WHAT THIS TASK INVOLVES =>
For the entries below, the result should be an exact transcription of the lines from the one with "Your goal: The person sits" up to and including the one with "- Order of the", and only those.
(DATA EXTRACTS Opens)
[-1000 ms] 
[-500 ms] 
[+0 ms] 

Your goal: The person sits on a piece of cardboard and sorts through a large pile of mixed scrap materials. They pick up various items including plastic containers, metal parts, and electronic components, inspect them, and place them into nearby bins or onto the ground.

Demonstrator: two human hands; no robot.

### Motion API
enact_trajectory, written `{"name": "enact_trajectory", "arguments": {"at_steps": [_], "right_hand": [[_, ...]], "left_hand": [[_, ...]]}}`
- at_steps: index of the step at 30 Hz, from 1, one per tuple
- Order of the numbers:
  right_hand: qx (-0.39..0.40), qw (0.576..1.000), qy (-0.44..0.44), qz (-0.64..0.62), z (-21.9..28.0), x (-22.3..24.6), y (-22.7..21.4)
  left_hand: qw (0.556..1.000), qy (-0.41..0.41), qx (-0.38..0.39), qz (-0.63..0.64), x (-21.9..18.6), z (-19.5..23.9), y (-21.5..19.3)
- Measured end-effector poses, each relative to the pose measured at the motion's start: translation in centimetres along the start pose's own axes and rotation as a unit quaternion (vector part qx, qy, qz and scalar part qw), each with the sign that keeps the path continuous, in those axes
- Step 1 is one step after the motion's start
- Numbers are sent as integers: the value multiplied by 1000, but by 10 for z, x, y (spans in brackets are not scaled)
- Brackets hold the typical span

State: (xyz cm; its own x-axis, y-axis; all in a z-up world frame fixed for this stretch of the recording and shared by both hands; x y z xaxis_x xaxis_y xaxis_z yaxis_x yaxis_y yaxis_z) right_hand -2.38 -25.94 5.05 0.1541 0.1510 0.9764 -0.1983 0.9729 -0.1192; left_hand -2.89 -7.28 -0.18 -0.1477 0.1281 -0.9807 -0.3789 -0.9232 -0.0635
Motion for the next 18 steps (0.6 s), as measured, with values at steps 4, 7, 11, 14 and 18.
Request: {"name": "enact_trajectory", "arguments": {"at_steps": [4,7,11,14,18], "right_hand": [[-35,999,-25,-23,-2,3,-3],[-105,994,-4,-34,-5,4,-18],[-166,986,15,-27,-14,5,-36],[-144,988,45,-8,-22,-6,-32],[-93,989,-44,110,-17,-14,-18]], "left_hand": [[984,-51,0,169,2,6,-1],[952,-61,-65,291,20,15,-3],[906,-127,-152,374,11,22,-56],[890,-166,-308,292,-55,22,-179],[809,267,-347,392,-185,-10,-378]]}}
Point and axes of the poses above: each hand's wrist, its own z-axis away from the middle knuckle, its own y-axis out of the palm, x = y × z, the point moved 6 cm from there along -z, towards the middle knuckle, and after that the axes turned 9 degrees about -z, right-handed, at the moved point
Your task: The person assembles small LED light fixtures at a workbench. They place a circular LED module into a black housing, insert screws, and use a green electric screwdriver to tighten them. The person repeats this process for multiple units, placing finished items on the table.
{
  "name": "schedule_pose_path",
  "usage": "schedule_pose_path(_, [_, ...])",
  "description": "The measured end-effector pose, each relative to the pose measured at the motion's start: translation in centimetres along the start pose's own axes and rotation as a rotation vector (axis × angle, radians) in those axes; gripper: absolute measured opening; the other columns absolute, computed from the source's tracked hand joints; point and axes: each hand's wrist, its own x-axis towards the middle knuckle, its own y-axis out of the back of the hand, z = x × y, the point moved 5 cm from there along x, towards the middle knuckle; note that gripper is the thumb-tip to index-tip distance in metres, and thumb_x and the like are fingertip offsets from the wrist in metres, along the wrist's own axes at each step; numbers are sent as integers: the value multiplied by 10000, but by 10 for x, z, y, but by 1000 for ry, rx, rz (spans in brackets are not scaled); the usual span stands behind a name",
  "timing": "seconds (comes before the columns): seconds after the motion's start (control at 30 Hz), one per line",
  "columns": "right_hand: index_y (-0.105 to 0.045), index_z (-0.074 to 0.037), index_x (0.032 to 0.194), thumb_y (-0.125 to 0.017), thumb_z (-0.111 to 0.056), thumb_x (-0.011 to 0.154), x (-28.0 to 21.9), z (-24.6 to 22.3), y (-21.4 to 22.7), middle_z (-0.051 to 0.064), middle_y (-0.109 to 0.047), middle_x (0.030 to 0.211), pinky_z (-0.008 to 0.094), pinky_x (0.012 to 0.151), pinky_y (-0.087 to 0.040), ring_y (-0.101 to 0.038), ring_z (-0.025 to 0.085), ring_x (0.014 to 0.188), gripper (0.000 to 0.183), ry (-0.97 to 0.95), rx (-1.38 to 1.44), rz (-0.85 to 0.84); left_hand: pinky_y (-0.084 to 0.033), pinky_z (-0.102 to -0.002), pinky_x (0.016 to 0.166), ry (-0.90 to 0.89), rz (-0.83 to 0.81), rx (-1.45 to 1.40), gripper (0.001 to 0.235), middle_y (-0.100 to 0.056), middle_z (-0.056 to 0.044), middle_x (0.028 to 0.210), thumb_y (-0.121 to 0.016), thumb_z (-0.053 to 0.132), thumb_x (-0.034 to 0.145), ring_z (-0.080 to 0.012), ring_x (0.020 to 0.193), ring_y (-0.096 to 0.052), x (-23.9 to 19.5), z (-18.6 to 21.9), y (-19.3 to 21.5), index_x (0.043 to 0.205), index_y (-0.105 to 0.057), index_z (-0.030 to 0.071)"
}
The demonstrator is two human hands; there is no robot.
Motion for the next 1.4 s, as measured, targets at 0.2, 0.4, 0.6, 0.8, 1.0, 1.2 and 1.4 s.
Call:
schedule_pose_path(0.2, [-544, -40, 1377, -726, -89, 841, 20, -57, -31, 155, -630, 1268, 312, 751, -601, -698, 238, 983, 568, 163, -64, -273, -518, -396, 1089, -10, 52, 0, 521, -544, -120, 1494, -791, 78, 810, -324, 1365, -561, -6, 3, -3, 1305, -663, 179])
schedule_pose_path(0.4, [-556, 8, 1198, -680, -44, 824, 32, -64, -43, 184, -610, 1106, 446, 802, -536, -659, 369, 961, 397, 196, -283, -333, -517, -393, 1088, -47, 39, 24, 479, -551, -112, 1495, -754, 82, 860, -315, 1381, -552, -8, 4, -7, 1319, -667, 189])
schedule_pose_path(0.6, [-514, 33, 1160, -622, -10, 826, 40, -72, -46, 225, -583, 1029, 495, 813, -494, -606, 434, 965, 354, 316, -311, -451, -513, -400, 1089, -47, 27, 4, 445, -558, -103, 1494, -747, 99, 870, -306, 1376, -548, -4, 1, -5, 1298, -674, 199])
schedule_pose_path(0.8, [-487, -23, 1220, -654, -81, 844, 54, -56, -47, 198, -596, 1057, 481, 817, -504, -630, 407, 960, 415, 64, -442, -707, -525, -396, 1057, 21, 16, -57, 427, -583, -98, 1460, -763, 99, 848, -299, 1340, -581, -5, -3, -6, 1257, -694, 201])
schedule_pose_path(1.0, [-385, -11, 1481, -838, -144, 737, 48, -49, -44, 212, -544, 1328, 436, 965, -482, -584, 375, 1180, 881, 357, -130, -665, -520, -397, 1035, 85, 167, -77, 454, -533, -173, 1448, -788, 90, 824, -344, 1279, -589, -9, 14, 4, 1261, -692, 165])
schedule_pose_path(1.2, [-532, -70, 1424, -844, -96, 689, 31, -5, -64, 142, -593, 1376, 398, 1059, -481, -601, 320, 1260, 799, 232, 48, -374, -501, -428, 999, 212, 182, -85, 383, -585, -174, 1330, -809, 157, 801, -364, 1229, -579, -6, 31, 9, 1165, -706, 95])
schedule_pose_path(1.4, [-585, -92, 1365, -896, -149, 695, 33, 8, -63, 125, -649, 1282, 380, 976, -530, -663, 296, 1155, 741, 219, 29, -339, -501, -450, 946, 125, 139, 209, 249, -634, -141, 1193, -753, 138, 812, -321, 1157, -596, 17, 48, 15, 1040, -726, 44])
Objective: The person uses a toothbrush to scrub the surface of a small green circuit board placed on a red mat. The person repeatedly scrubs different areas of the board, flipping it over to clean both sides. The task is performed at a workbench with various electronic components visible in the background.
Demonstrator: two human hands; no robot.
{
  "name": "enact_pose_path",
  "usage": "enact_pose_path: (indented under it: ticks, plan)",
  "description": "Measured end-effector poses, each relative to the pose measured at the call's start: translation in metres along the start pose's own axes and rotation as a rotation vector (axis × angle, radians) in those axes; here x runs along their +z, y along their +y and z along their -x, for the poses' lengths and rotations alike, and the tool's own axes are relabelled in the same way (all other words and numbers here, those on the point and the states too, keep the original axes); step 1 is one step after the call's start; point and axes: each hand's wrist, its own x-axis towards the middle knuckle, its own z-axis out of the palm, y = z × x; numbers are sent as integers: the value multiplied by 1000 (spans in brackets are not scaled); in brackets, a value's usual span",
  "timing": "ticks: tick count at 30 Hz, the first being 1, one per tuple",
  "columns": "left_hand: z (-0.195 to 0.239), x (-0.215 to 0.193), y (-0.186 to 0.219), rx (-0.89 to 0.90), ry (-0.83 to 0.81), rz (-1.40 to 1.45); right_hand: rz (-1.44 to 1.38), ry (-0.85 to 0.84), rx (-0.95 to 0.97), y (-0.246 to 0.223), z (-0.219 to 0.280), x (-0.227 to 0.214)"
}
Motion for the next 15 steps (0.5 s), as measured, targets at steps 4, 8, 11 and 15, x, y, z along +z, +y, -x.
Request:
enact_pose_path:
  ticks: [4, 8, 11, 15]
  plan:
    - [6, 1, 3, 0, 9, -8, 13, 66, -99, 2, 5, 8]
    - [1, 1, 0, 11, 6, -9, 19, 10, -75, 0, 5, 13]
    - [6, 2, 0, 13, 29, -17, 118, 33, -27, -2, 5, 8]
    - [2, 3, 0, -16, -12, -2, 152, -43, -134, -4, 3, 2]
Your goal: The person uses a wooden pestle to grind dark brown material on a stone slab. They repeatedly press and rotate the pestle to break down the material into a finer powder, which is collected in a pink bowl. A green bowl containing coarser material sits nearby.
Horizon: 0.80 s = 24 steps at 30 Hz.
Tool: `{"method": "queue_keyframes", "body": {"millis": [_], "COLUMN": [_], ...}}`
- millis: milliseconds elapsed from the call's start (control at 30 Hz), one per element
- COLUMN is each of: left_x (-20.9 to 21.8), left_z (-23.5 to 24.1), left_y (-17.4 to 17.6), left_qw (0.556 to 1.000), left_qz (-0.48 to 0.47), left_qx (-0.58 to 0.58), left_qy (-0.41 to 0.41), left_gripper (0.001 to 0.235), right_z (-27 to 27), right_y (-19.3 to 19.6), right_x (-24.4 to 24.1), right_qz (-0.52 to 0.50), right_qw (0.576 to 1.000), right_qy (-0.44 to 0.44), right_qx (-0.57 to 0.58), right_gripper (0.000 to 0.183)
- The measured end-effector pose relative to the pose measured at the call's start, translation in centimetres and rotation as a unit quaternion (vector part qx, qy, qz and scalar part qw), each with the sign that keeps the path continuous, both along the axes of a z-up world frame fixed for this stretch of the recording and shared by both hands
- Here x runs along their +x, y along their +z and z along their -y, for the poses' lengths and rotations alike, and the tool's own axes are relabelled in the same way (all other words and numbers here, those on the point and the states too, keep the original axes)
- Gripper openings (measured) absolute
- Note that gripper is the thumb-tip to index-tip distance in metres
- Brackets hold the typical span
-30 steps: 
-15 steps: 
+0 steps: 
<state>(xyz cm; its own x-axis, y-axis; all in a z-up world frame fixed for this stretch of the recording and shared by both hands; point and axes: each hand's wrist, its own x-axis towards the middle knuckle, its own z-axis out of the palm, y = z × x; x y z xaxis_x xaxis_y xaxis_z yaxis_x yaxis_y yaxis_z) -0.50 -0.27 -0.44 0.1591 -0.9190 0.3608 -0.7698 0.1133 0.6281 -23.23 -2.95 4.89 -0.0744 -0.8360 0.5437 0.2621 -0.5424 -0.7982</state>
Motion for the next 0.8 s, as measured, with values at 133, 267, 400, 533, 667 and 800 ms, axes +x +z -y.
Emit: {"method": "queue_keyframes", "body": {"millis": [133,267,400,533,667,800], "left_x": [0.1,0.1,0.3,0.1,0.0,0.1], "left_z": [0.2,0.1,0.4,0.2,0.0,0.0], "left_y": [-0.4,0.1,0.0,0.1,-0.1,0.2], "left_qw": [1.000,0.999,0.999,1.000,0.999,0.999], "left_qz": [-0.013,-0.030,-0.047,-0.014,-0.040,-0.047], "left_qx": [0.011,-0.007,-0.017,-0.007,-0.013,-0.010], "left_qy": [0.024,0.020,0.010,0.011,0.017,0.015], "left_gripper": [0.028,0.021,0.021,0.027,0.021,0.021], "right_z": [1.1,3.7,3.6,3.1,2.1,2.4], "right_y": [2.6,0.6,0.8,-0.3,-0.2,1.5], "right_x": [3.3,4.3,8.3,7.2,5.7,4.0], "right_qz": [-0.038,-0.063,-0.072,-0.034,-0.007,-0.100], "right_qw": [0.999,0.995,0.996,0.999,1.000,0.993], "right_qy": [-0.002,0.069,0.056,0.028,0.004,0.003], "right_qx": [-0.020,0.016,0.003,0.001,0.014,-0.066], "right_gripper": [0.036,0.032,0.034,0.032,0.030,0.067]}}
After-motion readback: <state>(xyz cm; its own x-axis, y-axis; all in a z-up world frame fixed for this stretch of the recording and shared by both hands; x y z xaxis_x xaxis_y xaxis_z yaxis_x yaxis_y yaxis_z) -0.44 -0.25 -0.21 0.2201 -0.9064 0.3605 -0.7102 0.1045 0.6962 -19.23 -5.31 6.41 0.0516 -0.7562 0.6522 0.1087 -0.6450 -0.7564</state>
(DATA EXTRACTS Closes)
RESPONSE TO THE TASK =>
Your goal: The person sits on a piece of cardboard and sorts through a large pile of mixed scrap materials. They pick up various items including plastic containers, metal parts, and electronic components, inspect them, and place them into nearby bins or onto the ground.

Demonstrator: two human hands; no robot.

### Motion API
enact_trajectory, written `{"name": "enact_trajectory", "arguments": {"at_steps": [_], "right_hand": [[_, ...]], "left_hand": [[_, ...]]}}`
- at_steps: index of the step at 30 Hz, from 1, one per tuple
- Order of the numbers:

This finishes the output for the exercise.